Wall Street Bombing
One employee of J. P. Morgan & Co., William Joyce, of the securities department, was killed yesterday by the explosion in Wall Street between the Morgan and Co. building and the United States Assay Office.
If, as is generally believed, the explosion was an anarchic assault upon J. P. Morgan & Co. as a leading banking firm, it failed in its purpose. None of the Morgan partners was injured except Junius Spencer Morgan, son of J. P. Morgan, who was cut slightly.
Although the interior of the Morgan offices was wrecked, the substantial stone building, except for some slightly defacing scars, was not damaged.
The lunch rush was just beginning as a non-descript man driving a cart pressed an old horse forward on a mid-September day in 1920. He stopped the animal and its heavy load in front of the U.S. Assay Office, across from the J. P. Morgan building in the heart of Wall Street. The driver got down and quickly disappeared into the crowd.
Within minutes, the cart exploded into a hail of metal fragments—immediately killing more than 30 people and injuring some 300. The carnage was horrific, and the death toll kept rising as the day wore on and more victims succumbed.
Who was responsible? In the beginning it wasn't obvious that the explosion was an intentional act of terrorism. Crews cleaned the damage up overnight, including physical evidence that today would be crucial to identifying the perpetrator. By the next morning Wall Street was back in business—broken windows draped in canvass, workers in bandages, but functioning none-the-less.

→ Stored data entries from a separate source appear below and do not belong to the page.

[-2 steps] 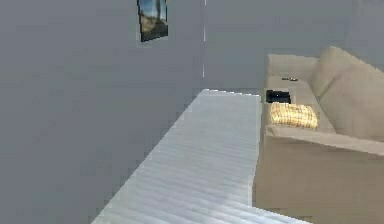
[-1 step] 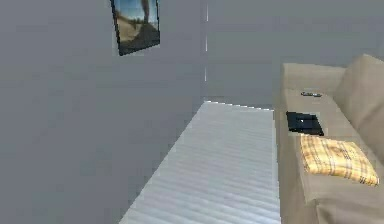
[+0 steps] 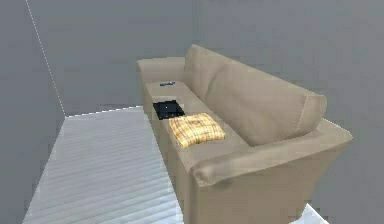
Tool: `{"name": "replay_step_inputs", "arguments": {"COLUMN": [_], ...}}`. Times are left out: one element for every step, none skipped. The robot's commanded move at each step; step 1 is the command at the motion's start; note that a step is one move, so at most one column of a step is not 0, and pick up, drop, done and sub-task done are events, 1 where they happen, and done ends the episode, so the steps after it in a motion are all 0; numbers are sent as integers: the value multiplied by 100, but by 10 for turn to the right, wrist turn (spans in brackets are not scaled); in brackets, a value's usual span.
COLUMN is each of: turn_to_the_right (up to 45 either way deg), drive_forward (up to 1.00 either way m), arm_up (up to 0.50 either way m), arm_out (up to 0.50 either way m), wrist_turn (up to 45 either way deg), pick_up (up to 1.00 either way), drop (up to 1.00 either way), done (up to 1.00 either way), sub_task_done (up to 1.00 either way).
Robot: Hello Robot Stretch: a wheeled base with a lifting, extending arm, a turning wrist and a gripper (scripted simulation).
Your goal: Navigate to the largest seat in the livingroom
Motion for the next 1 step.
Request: {"name": "replay_step_inputs", "arguments": {"turn_to_the_right": [0], "drive_forward": [0], "arm_up": [0], "arm_out": [0], "wrist_turn": [0], "pick_up": [0], "drop": [0], "done": [100], "sub_task_done": [0]}}
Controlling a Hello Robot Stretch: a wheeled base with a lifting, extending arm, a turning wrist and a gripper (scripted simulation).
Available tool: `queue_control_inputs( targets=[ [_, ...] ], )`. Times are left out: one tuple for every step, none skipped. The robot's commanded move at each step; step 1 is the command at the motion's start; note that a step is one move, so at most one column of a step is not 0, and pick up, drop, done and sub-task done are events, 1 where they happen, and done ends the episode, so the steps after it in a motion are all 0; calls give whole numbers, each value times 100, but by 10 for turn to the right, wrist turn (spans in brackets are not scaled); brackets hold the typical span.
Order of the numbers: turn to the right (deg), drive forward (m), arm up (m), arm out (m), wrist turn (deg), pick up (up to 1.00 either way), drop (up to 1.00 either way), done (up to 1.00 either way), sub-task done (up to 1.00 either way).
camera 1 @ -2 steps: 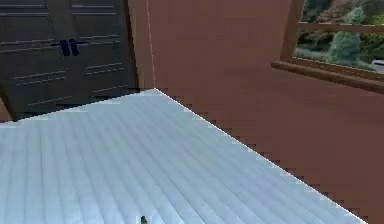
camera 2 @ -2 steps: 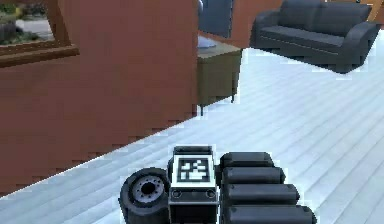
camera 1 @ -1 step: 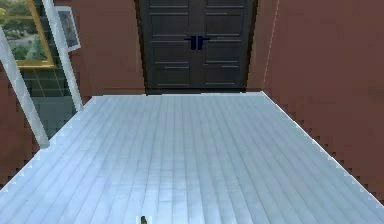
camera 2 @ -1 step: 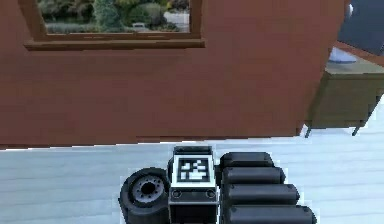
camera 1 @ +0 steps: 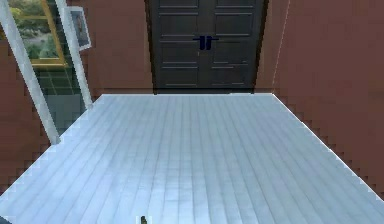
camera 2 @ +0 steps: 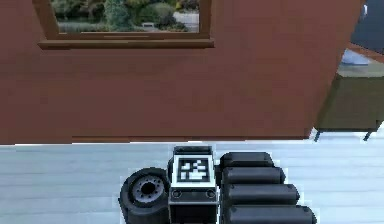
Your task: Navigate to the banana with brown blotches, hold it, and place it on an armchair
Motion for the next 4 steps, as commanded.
queue_control_inputs(
  targets=[
    [0,80,0,0,0,0,0,0,0],
    [-60,0,0,0,0,0,0,0,0],
    [0,20,0,0,0,0,0,0,0],
    [-360,0,0,0,0,0,0,0,0]
  ],
)
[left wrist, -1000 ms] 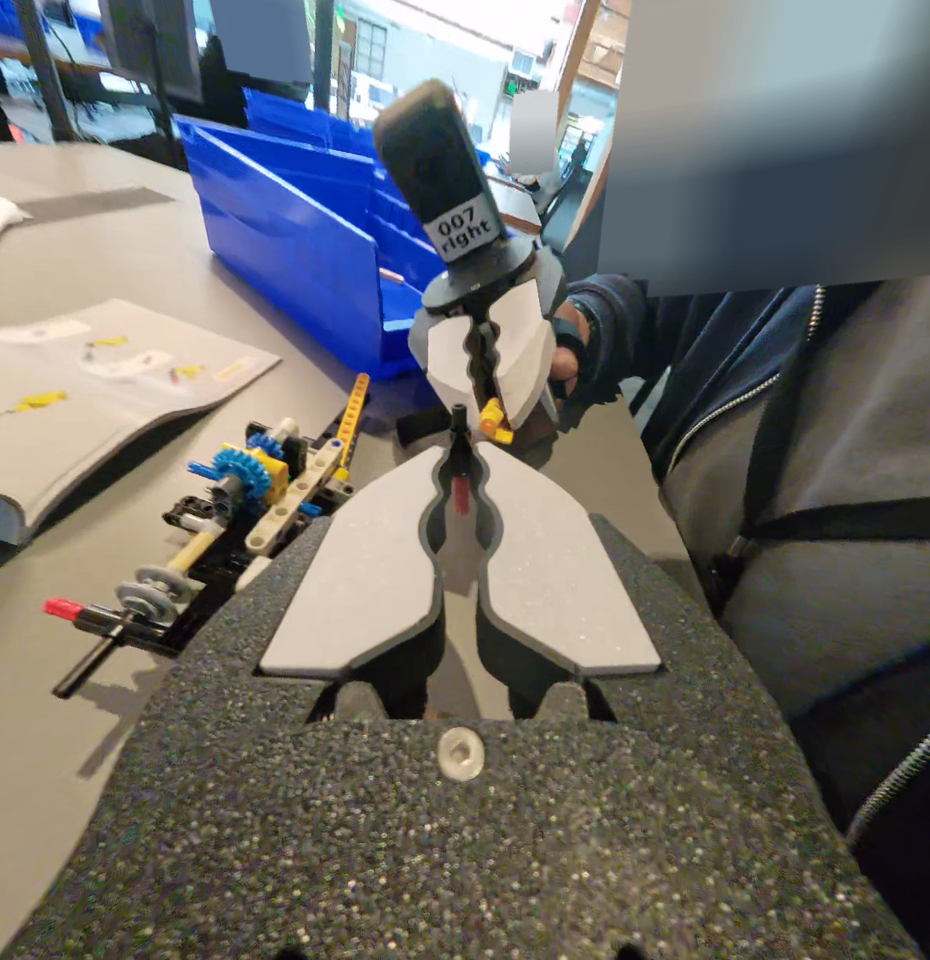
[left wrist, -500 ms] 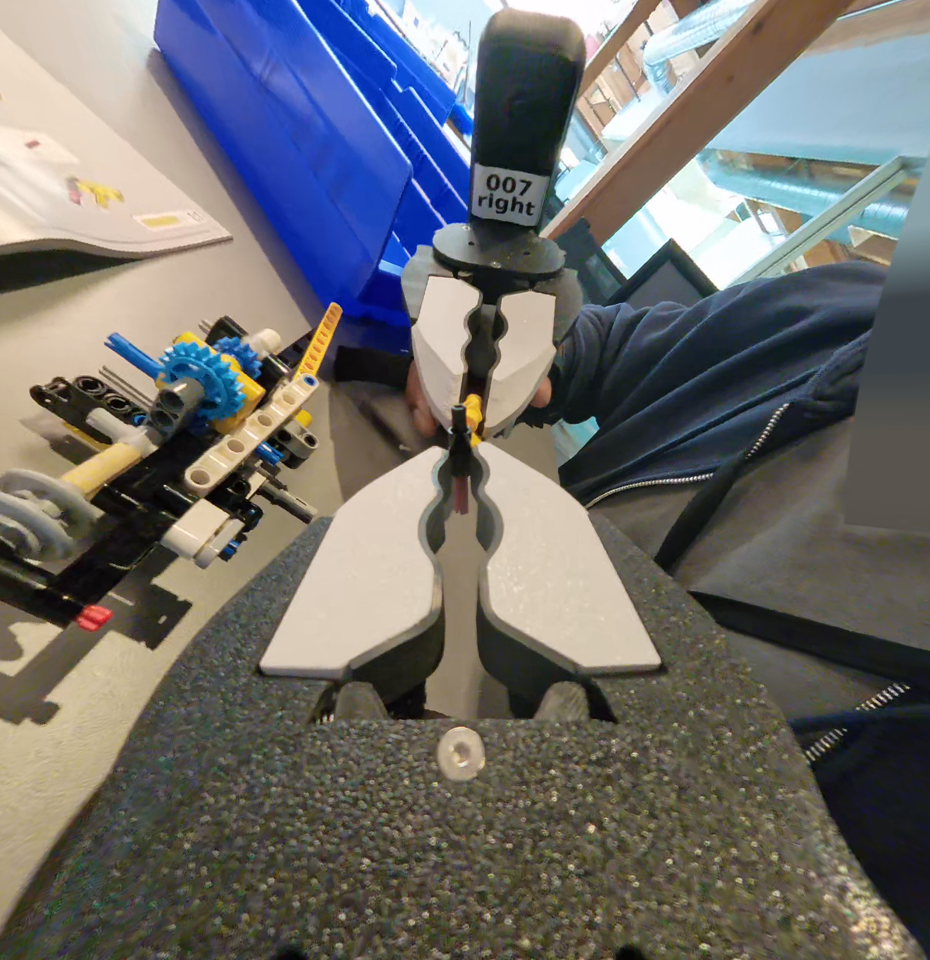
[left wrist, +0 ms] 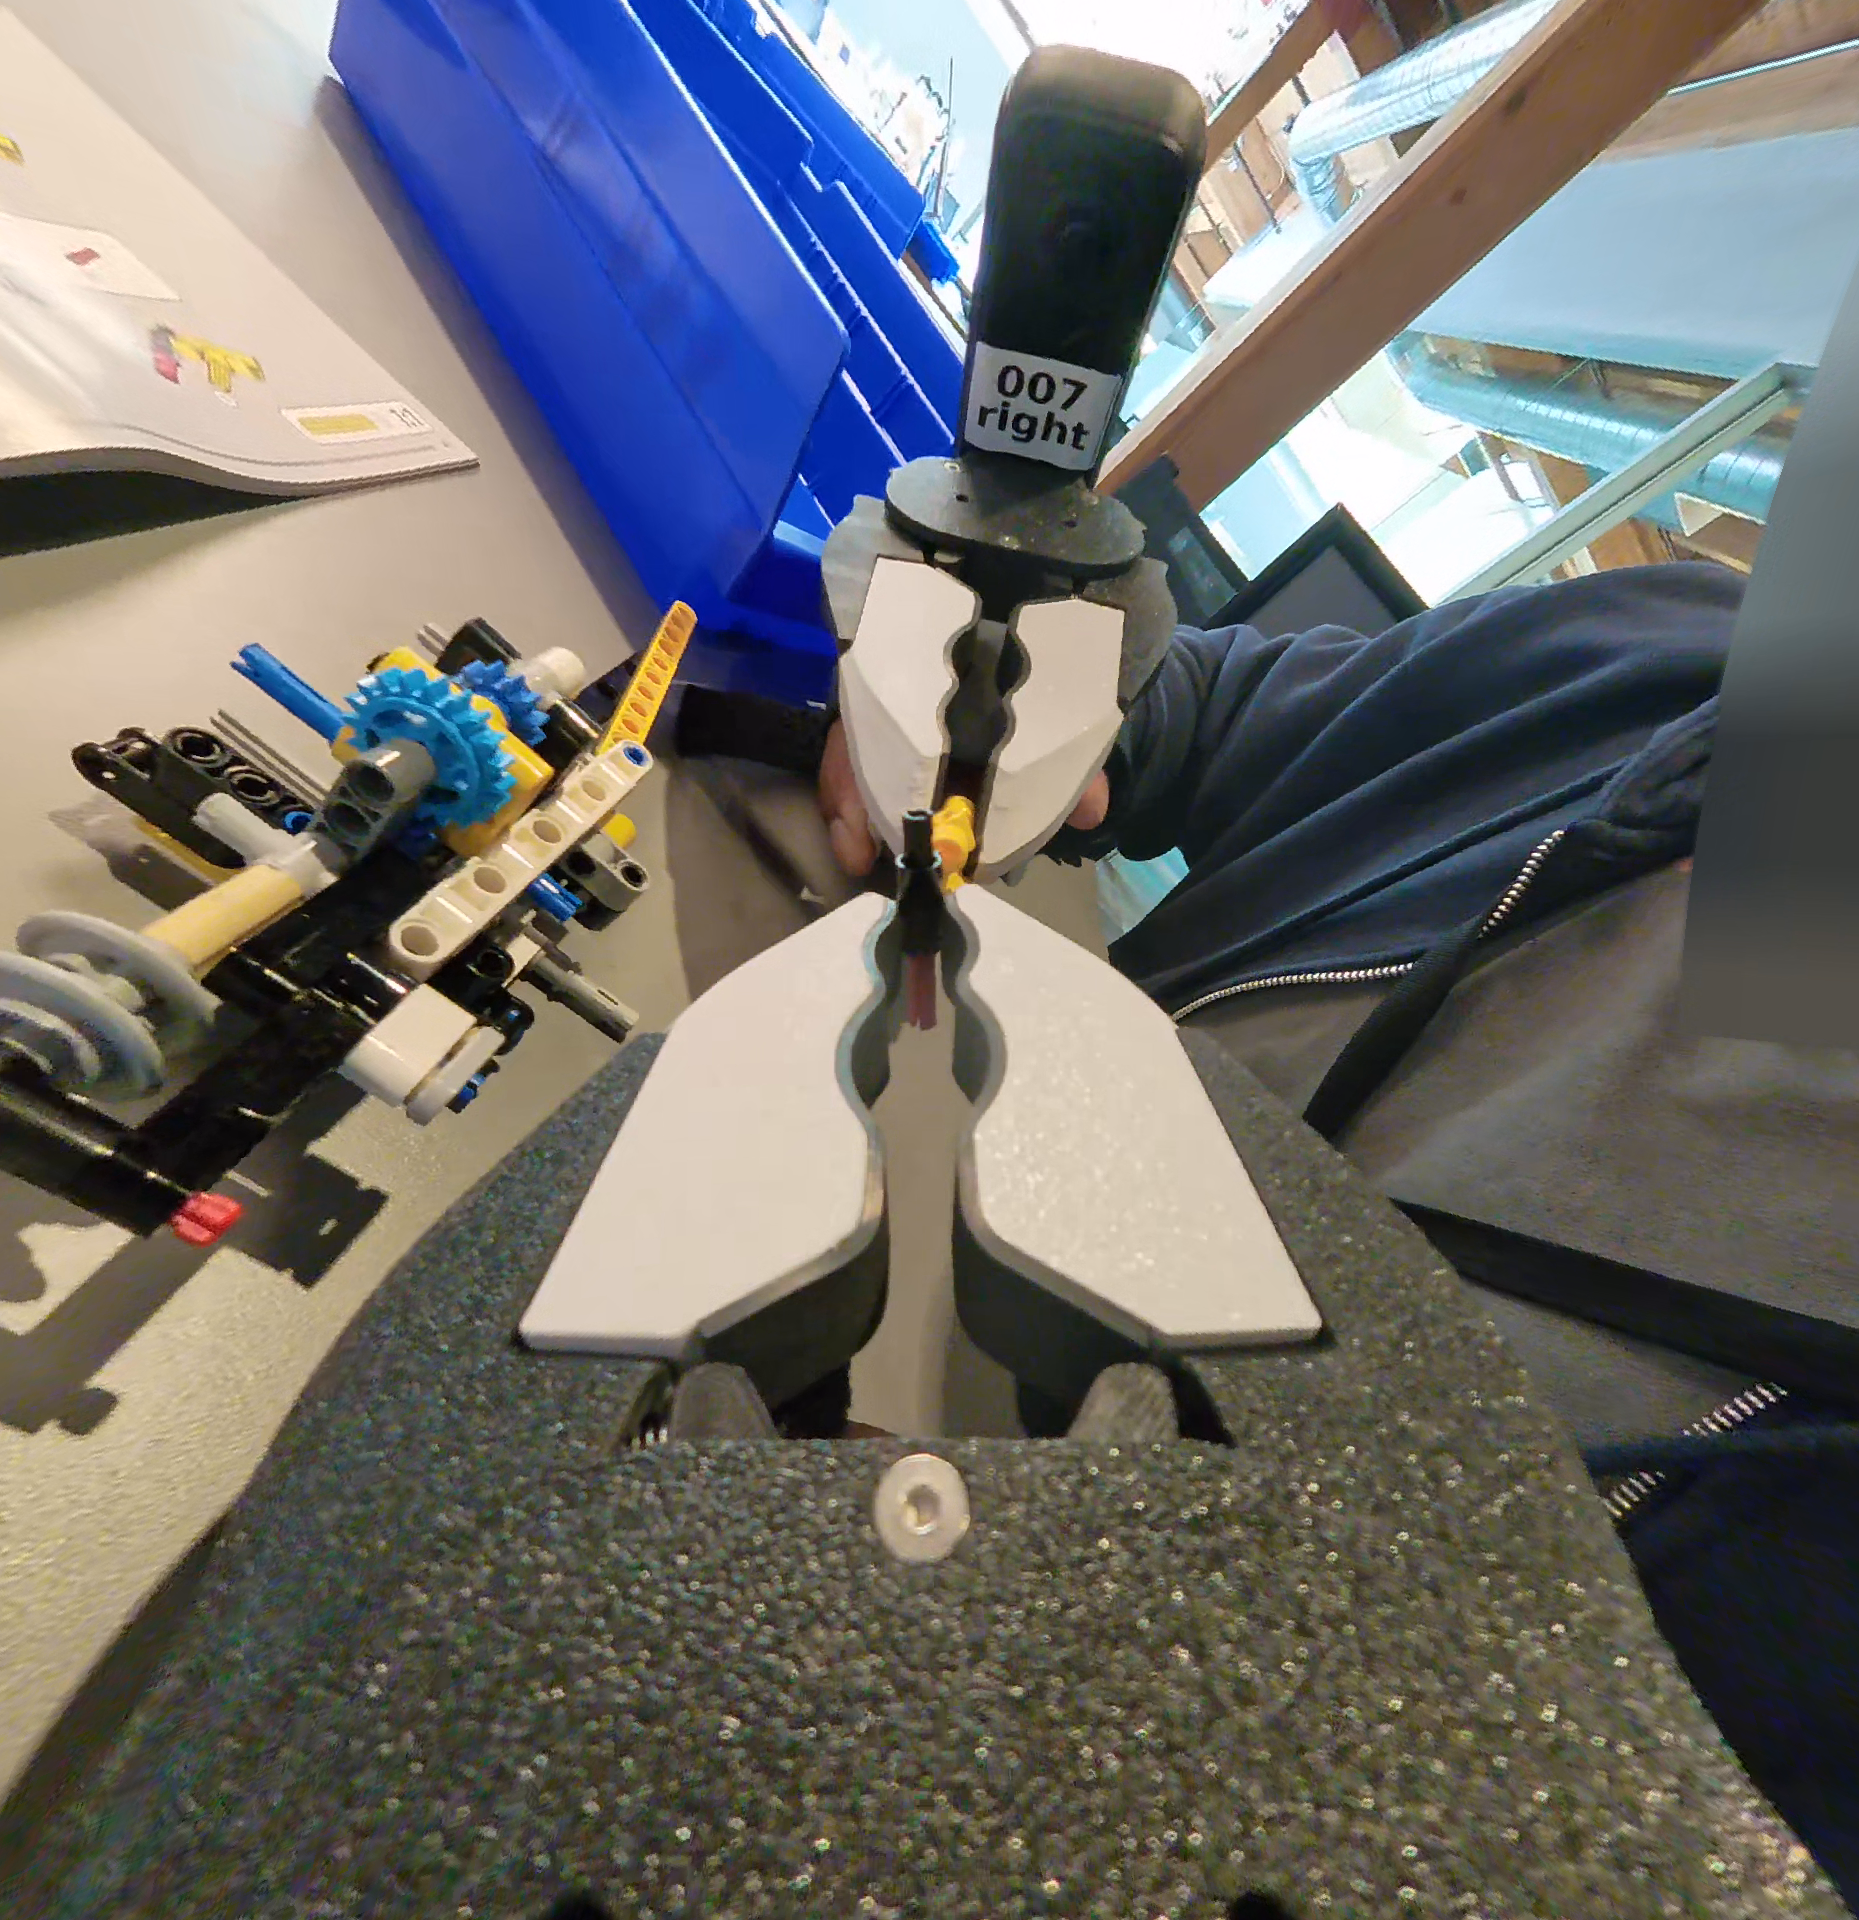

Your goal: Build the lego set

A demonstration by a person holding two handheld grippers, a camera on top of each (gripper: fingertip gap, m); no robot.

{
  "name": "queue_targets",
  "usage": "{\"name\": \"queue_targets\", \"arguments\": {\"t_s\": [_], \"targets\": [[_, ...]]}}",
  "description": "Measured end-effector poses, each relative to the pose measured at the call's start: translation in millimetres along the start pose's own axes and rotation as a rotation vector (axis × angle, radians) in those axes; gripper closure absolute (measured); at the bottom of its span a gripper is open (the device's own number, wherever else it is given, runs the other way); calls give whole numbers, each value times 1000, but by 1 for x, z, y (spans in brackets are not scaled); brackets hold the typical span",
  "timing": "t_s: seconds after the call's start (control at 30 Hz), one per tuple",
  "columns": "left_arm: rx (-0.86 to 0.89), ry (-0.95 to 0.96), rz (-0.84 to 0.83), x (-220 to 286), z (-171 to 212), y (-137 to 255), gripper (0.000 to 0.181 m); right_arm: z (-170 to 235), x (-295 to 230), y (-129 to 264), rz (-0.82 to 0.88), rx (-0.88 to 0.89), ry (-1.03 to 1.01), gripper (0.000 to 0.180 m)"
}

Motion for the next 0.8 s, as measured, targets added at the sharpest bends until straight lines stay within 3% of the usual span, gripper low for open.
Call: {"name": "queue_targets", "arguments": {"t_s": [0.8], "targets": [[7,21,-12,-3,-1,0,174,-2,5,2,-12,13,-66,172]]}}
Point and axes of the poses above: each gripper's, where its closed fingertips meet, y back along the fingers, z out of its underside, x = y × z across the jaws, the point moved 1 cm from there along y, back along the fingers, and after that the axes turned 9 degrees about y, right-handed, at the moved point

The Wall Street bombing occurred at 12:01 p.m. on September 16, 1920, in the Financial District of New York City. The blast killed 38 and seriously injured 143. It was more deadly than the bombing of the Los Angeles Times building in 1910. It was the deadliest bomb attack on U.S. soil until the Bath School bombings in Michigan seven years later. Like the 1919 United States anarchist bombings, the Wall Street bombing may have been perpetrated by a Galleanist.